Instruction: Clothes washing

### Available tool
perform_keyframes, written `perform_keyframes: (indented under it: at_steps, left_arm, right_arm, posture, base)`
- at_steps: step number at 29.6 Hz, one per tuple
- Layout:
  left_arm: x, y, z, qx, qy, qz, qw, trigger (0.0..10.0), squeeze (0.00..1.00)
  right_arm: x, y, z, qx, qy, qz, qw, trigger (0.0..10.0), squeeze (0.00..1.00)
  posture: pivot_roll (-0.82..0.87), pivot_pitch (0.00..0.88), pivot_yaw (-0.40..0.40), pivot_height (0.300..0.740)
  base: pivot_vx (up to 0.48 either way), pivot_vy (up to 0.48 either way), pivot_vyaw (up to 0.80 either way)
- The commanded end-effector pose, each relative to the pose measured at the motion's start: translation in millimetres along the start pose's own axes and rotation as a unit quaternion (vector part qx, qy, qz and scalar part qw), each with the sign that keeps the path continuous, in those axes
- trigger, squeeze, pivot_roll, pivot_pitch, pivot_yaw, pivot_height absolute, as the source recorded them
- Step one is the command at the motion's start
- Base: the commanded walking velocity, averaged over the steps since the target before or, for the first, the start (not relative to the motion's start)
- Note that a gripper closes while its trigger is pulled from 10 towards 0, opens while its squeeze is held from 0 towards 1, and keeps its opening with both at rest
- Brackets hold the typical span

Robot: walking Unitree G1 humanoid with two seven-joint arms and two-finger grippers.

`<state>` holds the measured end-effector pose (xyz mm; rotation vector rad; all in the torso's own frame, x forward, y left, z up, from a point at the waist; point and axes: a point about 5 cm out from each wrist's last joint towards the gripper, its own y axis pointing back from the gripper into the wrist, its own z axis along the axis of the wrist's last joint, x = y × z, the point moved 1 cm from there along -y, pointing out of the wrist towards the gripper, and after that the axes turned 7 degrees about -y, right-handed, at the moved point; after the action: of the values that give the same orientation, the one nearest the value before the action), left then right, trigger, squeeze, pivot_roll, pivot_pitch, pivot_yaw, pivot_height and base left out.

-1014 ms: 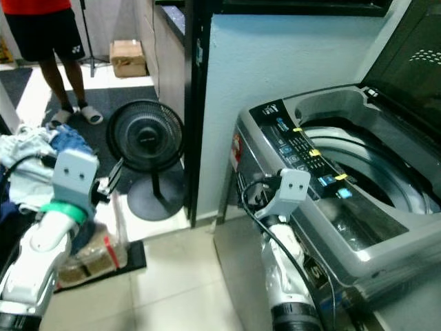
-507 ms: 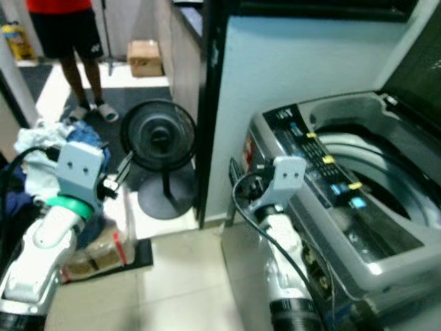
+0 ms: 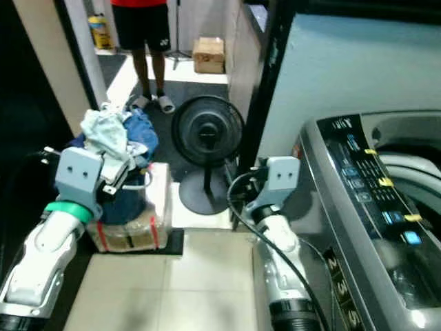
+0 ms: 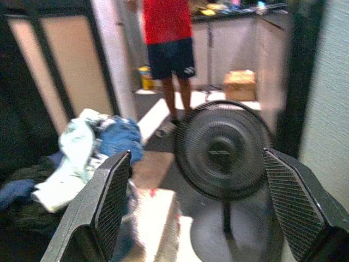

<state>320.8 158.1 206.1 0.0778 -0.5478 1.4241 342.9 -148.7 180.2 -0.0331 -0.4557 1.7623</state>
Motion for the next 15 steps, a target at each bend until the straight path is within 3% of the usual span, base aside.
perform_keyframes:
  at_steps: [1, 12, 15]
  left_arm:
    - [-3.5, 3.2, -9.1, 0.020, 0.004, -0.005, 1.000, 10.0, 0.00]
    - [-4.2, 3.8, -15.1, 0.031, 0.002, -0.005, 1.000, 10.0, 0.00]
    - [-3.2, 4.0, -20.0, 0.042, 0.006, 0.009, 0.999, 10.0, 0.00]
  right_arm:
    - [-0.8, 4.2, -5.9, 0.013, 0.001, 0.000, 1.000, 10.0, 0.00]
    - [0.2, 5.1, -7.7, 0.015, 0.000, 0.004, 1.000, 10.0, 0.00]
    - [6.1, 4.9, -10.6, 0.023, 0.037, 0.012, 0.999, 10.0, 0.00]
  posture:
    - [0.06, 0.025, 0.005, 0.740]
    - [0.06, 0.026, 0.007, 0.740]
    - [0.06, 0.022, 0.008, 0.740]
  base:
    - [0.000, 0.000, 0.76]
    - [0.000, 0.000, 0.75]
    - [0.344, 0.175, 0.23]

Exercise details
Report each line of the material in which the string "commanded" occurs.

Expected output
- The commanded end-effector pose, each relative to the pose measured at the motion's start: translation in millimetres along the start pose's own axes and rotation as a unit quaternion (vector part qx, qy, qz and scalar part qw), each with the sign that keeps the path continuous, in those axes
- Base: the commanded walking velocity, averaged over the steps since the target before or, for the first, the start (not relative to the motion's start)

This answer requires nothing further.